5/5 stars (for adults - I really enjoyed this one).

4/5 stars for kids (I think you should know your child before handing them this book, because it wouldn't be a great one for every kid with some of the difficult themes).

Do you ever order a book and then realize later that it is actually a children's book?  Don't tell me I'm the only one.

When I ordered Larger-Than-Life Lara by Dandi Daley Mackall, I honestly thought it was a novel for an adult audience, but then I started to suspect that maybe it was more of a middle-grade novel - and it arrived, and indeed it was.  The characters in this book are in the fourth grade, so I'm assuming it is meant for that age group, but I have to tell you, I loved this book.

Plot: The book is narrated by a fourth grade girl, Laney, who is trying to write a book about something significant that happened in her class.  She jumps into the story telling us about a new girl who arrived, named Lara, who is overweight but incessantly joyful.  Even as the other kids bully her, there is something about Lara that can't seem to be beaten down.

All of this is told from Laney's perspective, and she "writes" the book by breaking each chapter down into each story element, like "minor characters", "setting", "climax", etc, which I found really charming.  She also keeps insisting that this story is about Lara, not about her, which is cute because as a reader you know it really is about her, and how Lara affects her life.

Content: Laney does not have an easy life though, and there are some elements in this book that might warrant some guidance if a fourth grader were to be the one reading it.  Laney's family is poor and her dad does not take good care of them.  Laney's dad is an alcoholic, and her three older brothers cuss at her (not spelled out in the book) and call her mean names constantly.  There is a reference to magazines that her father does not want her brothers to see.  At one point we find out that Laney's dad slapped her on the cheek.
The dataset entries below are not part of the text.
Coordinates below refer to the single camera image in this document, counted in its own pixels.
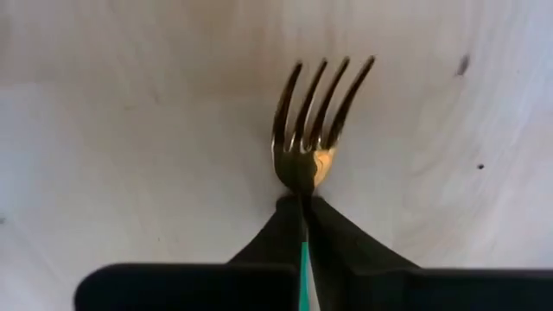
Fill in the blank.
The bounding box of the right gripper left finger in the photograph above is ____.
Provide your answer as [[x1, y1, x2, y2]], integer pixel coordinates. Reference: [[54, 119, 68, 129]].
[[73, 194, 303, 311]]

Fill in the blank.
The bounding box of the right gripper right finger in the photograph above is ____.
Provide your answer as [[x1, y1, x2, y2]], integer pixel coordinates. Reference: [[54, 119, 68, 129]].
[[304, 196, 553, 311]]
This is the extent of physically abusive behavior from her dad that is spelled out in this book, but some more sensitive kids might find this disturbing.  
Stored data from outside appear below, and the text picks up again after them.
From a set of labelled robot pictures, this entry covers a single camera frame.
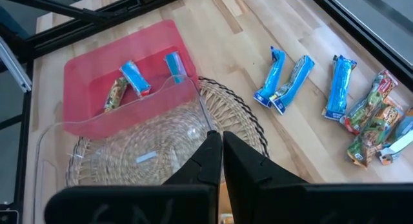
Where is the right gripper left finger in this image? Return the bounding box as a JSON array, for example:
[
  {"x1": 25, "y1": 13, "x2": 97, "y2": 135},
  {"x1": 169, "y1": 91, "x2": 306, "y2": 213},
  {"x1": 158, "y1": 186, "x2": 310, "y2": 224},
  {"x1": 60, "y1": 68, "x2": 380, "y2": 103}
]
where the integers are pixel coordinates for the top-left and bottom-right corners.
[{"x1": 44, "y1": 130, "x2": 223, "y2": 224}]

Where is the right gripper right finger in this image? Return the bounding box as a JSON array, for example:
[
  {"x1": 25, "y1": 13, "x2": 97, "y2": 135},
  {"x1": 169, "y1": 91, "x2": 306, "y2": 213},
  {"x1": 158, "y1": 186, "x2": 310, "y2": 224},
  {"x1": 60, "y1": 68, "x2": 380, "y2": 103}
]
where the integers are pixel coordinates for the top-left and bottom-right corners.
[{"x1": 222, "y1": 130, "x2": 413, "y2": 224}]

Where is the green Chewy granola bar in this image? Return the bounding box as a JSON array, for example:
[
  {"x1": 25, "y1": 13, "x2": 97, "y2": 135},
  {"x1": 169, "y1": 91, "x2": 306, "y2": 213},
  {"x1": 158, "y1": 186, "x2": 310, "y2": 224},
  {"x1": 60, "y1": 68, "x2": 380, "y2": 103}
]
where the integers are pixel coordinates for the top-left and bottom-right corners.
[
  {"x1": 339, "y1": 69, "x2": 399, "y2": 135},
  {"x1": 103, "y1": 76, "x2": 130, "y2": 113},
  {"x1": 347, "y1": 99, "x2": 405, "y2": 168}
]

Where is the silver and blue granola bar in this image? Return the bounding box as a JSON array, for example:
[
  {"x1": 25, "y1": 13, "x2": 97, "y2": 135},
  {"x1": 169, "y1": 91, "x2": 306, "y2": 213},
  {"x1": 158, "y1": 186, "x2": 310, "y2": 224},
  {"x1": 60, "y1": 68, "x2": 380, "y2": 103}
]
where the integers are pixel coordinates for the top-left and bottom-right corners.
[{"x1": 376, "y1": 109, "x2": 413, "y2": 166}]

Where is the clear plastic bin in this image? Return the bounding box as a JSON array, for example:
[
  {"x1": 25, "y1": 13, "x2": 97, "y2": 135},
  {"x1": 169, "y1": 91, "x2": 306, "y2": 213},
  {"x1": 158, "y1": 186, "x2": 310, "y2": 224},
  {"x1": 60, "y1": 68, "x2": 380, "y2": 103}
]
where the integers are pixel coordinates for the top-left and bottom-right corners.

Aside from Laney's troubles at home, most of the story revolves around Lara being bullied at school because of her weight, and it got pretty cringe-worthy.  She handles it all with grace and kindness, which is an inspiring aspect to the story.

Spiritual Aspect: Even though this book is published by Tyndale, the Christian message in it isn't spelled out.  Parents, you are going to have to do that for your child yourself.  Verses like Matthew 7:12, Proverbs 31:26, and Matthew 18:21-22 come to mind.  Positive themes that you could expound on would be kindness, forgiveness, and joy.

My Thoughts:  The ending of this book was really good and believable.  Not everything is resolved at the end of this book - Laney ends with a better relationship with one of her brothers, which means she now has an ally at home, but none of her other home problems are resolved.  However, the whole class learns a lesson about bullying, and the example of kindness from Lara in this book would form some great basis for discussion.

As an adult reading this book, I was really invested in the characters and worried about what would happen to them - and the ending left enough strings untied that I still find myself thinking about Laney and worrying about where her life will go.  I really kind of wish there would be another book, because I would definitely read it.  For kids though...I don't know if I'd let my kids read this before age ten at least.  I think it would depend on the kid and how much real-life "hard stuff" they were able to handle at that age.  Great book for discussion between parents and kids though - I'd suggest reading this one together.

Note: I received a copy of this book for free in exchange for a review.  This is my honest opinion.